== Segment start ==

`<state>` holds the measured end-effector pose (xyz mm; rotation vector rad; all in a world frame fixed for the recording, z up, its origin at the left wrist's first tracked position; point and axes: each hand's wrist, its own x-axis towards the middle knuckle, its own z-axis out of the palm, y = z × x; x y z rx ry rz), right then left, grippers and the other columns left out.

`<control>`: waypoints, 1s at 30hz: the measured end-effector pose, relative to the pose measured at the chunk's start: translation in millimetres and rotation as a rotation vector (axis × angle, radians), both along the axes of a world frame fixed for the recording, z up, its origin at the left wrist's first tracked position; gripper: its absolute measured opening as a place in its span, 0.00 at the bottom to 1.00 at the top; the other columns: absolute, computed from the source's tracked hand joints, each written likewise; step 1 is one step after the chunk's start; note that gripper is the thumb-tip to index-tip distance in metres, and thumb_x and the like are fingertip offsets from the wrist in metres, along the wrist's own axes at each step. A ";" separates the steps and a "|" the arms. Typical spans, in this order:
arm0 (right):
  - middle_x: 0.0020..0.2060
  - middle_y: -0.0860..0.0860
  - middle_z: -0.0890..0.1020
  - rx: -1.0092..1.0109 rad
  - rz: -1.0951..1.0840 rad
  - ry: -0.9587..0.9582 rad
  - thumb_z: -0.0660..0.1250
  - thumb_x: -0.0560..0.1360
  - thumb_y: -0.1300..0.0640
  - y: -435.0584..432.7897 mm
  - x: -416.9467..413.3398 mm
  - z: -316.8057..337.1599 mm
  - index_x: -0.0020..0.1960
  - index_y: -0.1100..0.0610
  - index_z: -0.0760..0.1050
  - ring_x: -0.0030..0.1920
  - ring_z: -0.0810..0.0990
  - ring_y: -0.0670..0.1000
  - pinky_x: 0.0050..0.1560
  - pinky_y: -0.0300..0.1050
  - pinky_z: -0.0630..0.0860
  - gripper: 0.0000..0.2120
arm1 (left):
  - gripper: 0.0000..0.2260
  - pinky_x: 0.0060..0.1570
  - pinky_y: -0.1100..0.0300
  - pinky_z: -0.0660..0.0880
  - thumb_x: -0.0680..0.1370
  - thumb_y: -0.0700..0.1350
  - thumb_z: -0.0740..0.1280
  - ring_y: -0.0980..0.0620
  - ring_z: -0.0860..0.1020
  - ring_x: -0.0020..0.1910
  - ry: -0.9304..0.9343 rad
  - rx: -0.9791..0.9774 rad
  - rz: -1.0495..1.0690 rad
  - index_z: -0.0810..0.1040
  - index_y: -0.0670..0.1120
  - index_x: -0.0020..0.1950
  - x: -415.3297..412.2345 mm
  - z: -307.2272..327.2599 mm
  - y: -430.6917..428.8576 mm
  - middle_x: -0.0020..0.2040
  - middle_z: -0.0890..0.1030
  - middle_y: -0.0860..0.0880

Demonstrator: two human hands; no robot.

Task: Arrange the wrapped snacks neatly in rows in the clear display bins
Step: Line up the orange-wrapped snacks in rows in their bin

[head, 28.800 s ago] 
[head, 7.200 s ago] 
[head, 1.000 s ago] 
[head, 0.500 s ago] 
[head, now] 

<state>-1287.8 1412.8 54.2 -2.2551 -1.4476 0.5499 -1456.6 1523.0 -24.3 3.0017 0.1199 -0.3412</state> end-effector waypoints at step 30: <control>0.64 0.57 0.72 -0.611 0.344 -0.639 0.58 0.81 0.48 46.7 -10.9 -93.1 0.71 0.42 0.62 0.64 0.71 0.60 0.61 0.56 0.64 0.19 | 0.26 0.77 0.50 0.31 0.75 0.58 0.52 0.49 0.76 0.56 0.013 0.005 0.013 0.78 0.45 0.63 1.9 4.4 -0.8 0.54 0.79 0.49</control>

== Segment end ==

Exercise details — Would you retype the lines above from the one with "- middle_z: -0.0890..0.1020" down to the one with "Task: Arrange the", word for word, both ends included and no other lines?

Reply —
  - middle_z: -0.0890..0.1020
  - rx: -1.0092..1.0109 rad
  - rz: -1.0951..1.0840 rad
  - ry: -0.9587..0.9582 rad
  - thumb_z: -0.0660..0.1250
  - thumb_x: -0.0560..0.1360
  - thumb_y: -0.1300..0.0640
  - y: -435.0584..432.7897 mm
  - x: -416.9467..413.3398 mm
  - z: -316.8057..337.1599 mm
  - index_x: -0.0020..0.1960
  - index_y: -0.1100..0.0610
  - index_z: -0.0760..0.1050
  - ring_x: -0.0030..0.1920
  - ring_z: -0.0810..0.0990
  - ring_y: -0.0670..0.1000
  - pinky_x: 0.0050..0.1560
  - pinky_y: -0.0300..0.1050
  - pinky_z: -0.0630..0.0860
  - gripper: 0.0000..0.2120
arm1 (left):
  - gripper: 0.0000..0.2260
  - pinky_x: 0.0060..0.1570
  - pinky_y: -0.1100..0.0300
  - pinky_z: -0.0660..0.0880
  - thumb_x: -0.0680..0.1370
  - thumb_y: -0.0700..0.1350
  - thumb_z: -0.0740..0.1280
  - ring_y: -0.0980..0.0620
  - ring_z: -0.0860..0.1020
  - ring_x: -0.0020..0.1910
  - ry: -0.9304..0.9343 rad
  - rx: -0.9791..0.9774 rad
  - rz: -1.0495..1.0690 rad
  - index_z: -0.0810..0.1040
  - index_y: -0.0670..0.1120
  - index_x: -0.0020..0.1950
  - x: -415.3297..412.2345 mm
  - z: -307.2272..327.2599 mm
  - y: -430.6917..428.8576 mm
  - middle_x: -0.0020..0.2040
  - middle_z: -0.0890..0.1030
  - middle_y: -0.0860..0.0880

Demonstrator: two human hands; no robot.

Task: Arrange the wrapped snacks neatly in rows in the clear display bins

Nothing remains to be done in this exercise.